## 决策树算法

决策树对每个特征的筛选根据信息增益区分

In [3]:
import numpy as np
import pandas as pd
from sklearn import datasets

> 导入贷款申请样本数据表

In [4]:
data = [
    ['青年','否','否','一般','否'],
    ['青年','否','否','好','否'],
    ['青年','是','否','好','是'],
    ['青年','是','是','一般','是'],
    ['青年','否','否','一般','否'],
    ['中年','否','否','一般','否'],
    ['中年','否','否','好','否'],
    ['中年','是','是','好','是'],
    ['中年','否','是','非常好','是'],
    ['中年','否','是','非常好','是'],
    ['老年','否','是','非常好','是'],
    ['老年','否','是','好','是'],
    ['老年','是','否','好','是'],
    ['老年','是','否','非常好','是'],
    ['老年','否','否','一般','否'],
]

headers = ['年龄','有工作','有自己的房子','信贷情况','类别']

dataset = pd.DataFrame(data,columns=headers)

In [5]:
dataset

Unnamed: 0,年龄,有工作,有自己的房子,信贷情况,类别
0,青年,否,否,一般,否
1,青年,否,否,好,否
2,青年,是,否,好,是
3,青年,是,是,一般,是
4,青年,否,否,一般,否
5,中年,否,否,一般,否
6,中年,否,否,好,否
7,中年,是,是,好,是
8,中年,否,是,非常好,是
9,中年,否,是,非常好,是


#### 定义一个函数来计算熵

In [6]:
def H(x):
    K = x.value_counts().values
    D = K.sum()
    P = K/D
    return -(P*np.log2(P)).sum()

#### 定义一个函数来计算条件熵 H(Y|X) = SUM(H(Y|X=x_i))

In [7]:
def Hyx(y,x):
    Kname = x.value_counts().index
    K = x.value_counts()
    Kname = K.index
    D = K.sum()
    Hyx = 0.0
    for k in Kname:
        Hyx = Hyx + K[k]/D*H(y[x==k])
    return Hyx

#### 定义信息增益函数g(D,A1) = H(D) - H(Y|A1)

In [8]:
def g(D,A1):
    return H(D) - Hyx(D,A1)

In [9]:
def g_radio(D,A1):
    h = H(A1)
    if h == 0:
        return 0
    return g(D,A1)/H(A1)

#### 根据信息增益选择最好的特征

In [10]:
def select_feature(x,y,metric='entropy'):
    C = x.columns
    max_g = -1
    feature = -1
    for c in C:
        if metric == 'entropy':
            c_g = g(y, x[c])
        else:
            c_g = g_radio(y,x[c])
        if c_g >= max_g:
            max_g = c_g
            feature = c
    return feature,max_g

In [15]:
X = dataset.drop(['类别'],axis=1)
Y = dataset['类别']
print(select_feature(X,Y,metric='entropy_radio'))

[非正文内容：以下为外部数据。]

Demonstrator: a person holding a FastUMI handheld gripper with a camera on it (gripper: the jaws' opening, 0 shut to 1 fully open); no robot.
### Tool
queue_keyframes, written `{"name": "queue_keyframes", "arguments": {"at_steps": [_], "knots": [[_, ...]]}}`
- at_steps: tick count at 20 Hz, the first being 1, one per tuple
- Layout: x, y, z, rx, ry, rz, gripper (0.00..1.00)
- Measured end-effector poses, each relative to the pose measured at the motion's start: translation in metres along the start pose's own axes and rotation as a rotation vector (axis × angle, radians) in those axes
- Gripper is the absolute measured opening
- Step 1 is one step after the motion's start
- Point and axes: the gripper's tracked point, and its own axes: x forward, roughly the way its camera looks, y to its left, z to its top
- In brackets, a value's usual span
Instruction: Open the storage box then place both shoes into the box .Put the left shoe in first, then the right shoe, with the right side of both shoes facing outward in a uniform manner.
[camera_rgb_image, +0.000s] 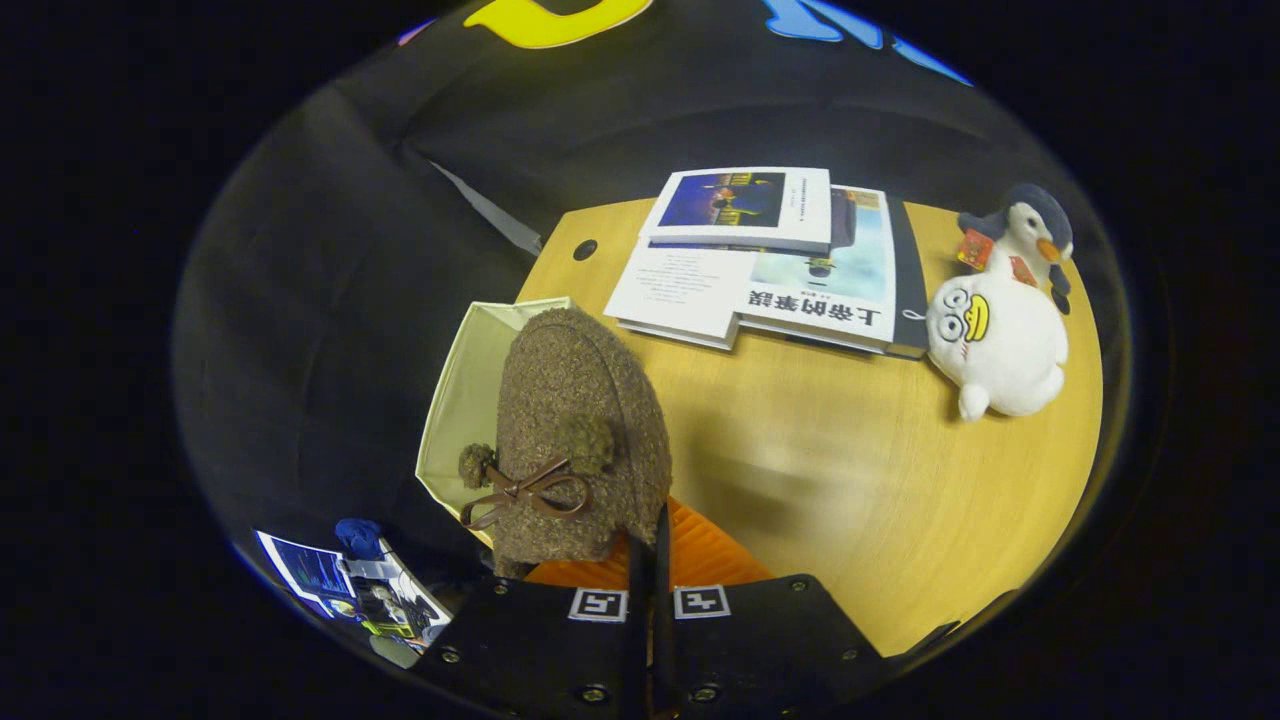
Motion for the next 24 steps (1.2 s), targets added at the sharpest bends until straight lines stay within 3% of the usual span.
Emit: {"name": "queue_keyframes", "arguments": {"at_steps": [11,24], "knots": [[0.053,0.124,0.043,-0.104,0.025,0.076,0.03],[0.115,0.159,0.046,-0.129,0.08,-0.01,0.03]]}}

('有自己的房子', 0.4325380677663126)


In [16]:
class Node:
    
    def __init__(self,fname="",fdict={},leaf=False,tag=""):
        self.feature = fname
        self.fdict = fdict
        self.tag = tag
        self.leaf = leaf
        

In [82]:
class Dicision_Tree:
    
    def __init__(self,type='ID3'):
        self.type = type
            
    def _H(self,x):
        K = x.value_counts().values
        D = K.sum()
        P = K/D
        return -(P*np.log2(P)).sum()
    
    def _Hyx(self,y,x):
        Kname = x.value_counts().index
        K = x.value_counts()
        Kname = K.index
        D = K.sum()
        Hyx = 0.0
        for k in Kname:
            Hyx = Hyx + K[k]/D*self._H(y[x==k])
        return Hyx
    
    def _g(self,D,A1):
        return self._H(D) - self._Hyx(D,A1)
    
    def _g_radio(self,D,A1):
        h = H(A1)
        if h == 0:
            return 0
        return self._g(D,A1)/self._H(A1)
    
    def _select_feature(self,x,y,metric='entropy'):
        C = x.columns
        max_g = -1
        feature = -1
        for c in C:
            if metric == 'entropy':
                c_g = self._g(y, x[c])
            else:
                c_g = self._g_radio(y,x[c])
            print('feature:',c,'ent:',c_g)
            if c_g >= max_g:
                max_g = c_g
                feature = c
        return feature,max_g
    
    
    def _build_tree(self,dataset,labels,epsilon):
        Ck_num = labels.value_counts().shape[0]
        # 所有实例属于同一类Ck
        if Ck_num == 1:
            # 设T为单节点数，并将类Ck作为该节点的类标记
            ck = labels[labels.index[0]]
            return Node(leaf=True,tag=ck)
        # 如果dataset没有其他属性了 那么将T设置为单节点数，投票决定Ck
        if dataset.shape[1] == 0:
            ck = labels.value_counts().index[0]
            return Node(leaf=True,tag=ck)

        # 特征选择
        metric = 'entropy'
        if self.type == 'C4.5':
            metric = 'ent_radio'
        fname,Ag = self._select_feature(dataset,labels,metric=metric)
        # 判断信息增益是否小于阈值
        if Ag < epsilon:
            ck = labels.value_counts().index[0]
            return Node(leaf=True,tag=ck)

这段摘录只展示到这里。